PATONG BEACH: At a time when many wonder who, if anyone, is really running the show in Patong, a new contender has emerged and demonstrated that he is a force to be reckoned with. When roughly 100 tuk-tuk drivers banned together late Friday night to block Patong’s beach road for more than three hours following a police lock-up of two tuk-tuks illegally parked in front of the Lai Mai Restaurant, a Khun Manawd, (surname not available), strode into the limelight. Speaking as leader of the Patong tuk-tuk drivers’ association, he announced that it had been “wrong” and “unfair” of the police to penalize the two drivers, stating that they, like all other tuk-tuk drivers, were providing good service to the public.

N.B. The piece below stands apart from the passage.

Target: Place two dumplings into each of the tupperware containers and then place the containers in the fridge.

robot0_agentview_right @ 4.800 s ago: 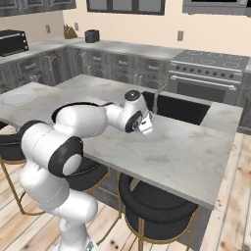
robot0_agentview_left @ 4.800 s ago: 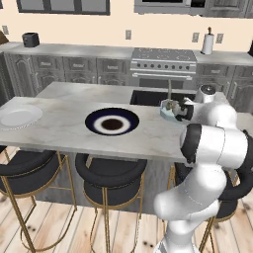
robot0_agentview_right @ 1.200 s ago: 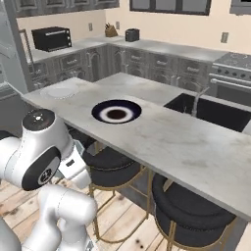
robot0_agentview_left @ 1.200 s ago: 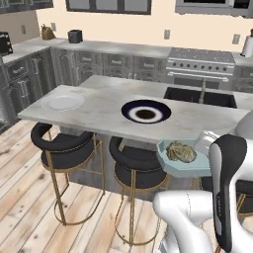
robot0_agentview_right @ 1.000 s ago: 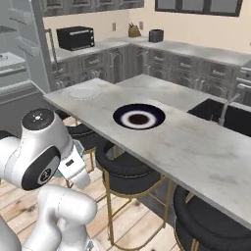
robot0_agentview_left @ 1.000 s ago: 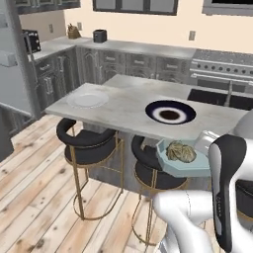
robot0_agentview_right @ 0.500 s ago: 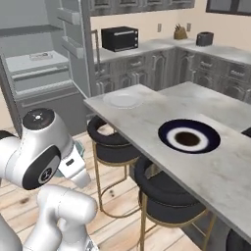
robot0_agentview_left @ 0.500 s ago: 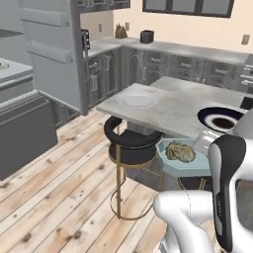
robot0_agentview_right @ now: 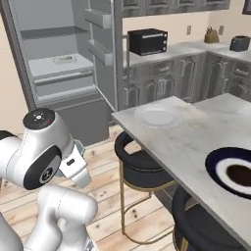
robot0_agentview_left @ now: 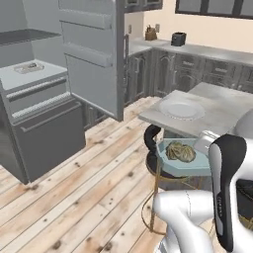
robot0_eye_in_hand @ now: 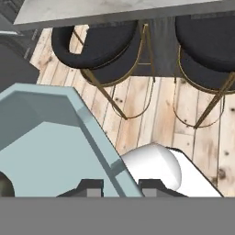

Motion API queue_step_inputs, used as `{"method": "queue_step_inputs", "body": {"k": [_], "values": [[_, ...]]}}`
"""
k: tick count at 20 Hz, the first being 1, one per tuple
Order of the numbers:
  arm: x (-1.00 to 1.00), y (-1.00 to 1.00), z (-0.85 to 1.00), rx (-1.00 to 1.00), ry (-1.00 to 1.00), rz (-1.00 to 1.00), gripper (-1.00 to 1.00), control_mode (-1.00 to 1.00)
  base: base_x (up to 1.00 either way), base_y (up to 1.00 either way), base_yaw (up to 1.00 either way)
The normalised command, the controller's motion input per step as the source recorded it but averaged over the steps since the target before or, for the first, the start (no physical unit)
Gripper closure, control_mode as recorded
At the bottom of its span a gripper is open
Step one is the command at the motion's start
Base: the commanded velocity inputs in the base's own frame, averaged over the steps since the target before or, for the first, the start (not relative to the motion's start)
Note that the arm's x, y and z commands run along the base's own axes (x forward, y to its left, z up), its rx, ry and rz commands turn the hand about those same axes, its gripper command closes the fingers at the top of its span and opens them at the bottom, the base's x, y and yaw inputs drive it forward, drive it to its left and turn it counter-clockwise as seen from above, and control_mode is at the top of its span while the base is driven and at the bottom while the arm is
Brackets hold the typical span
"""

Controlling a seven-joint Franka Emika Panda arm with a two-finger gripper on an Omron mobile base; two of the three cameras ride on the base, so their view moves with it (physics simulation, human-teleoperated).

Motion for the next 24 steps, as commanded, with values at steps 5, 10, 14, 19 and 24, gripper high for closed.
{"method": "queue_step_inputs", "body": {"k": [5, 10, 14, 19, 24], "values": [[0.0, 0.0, 0.0, 0.0, 0.0, 0.0, 1.0, 1.0, 0.45, 0.67, 0.21], [0.0, 0.0, 0.0, 0.0, 0.0, 0.0, 1.0, 1.0, 0.61, 0.6, 0.2], [0.0, 0.0, 0.0, 0.0, 0.0, 0.0, 1.0, 1.0, 0.8, 0.61, 0.21], [0.0, 0.0, 0.0, 0.0, 0.0, 0.0, 1.0, 1.0, 0.83, 0.46, 0.19], [0.0, 0.0, 0.0, 0.0, 0.0, 0.0, 1.0, 1.0, 0.72, 0.01, 0.17]]}}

Moreover, in the world according to Khun Manawd, and presumably in mitigation, the area where the two immobilized tuk-tuks had illegally parked should not be a ‘no parking’ area in any event. So important were the words of K. Manawd that his audience soon grew to include the head of the Kathu police, the head of Kathu District, some municipal councillors, and other local dignitaries. They heard the tuk-tuk leader’s three requirements for dismantling the blockade: 1) Change the “no parking” rule on the east side of the beach road (red & white markings on the curb) to “waiting permitted” (yellow & white), all the way from Soi Bangla at the north end of the strip to the Sea Pearl hotel at the south. 2) Ensure that the Kathu police become more “polite to people.” 3) Allow tuk-tuks to stop and wait for passengers in Soi Bangla after 1 am. Enough said! Uthai Ganjana, a member of the Patong municipal council, promised to take Khun Manawd’s demands to a council meeting scheduled for January 18. The crowds dispersed; the tuk-tuks snarled off; and the beach road re-opened to traffic at approximately 2:30 am.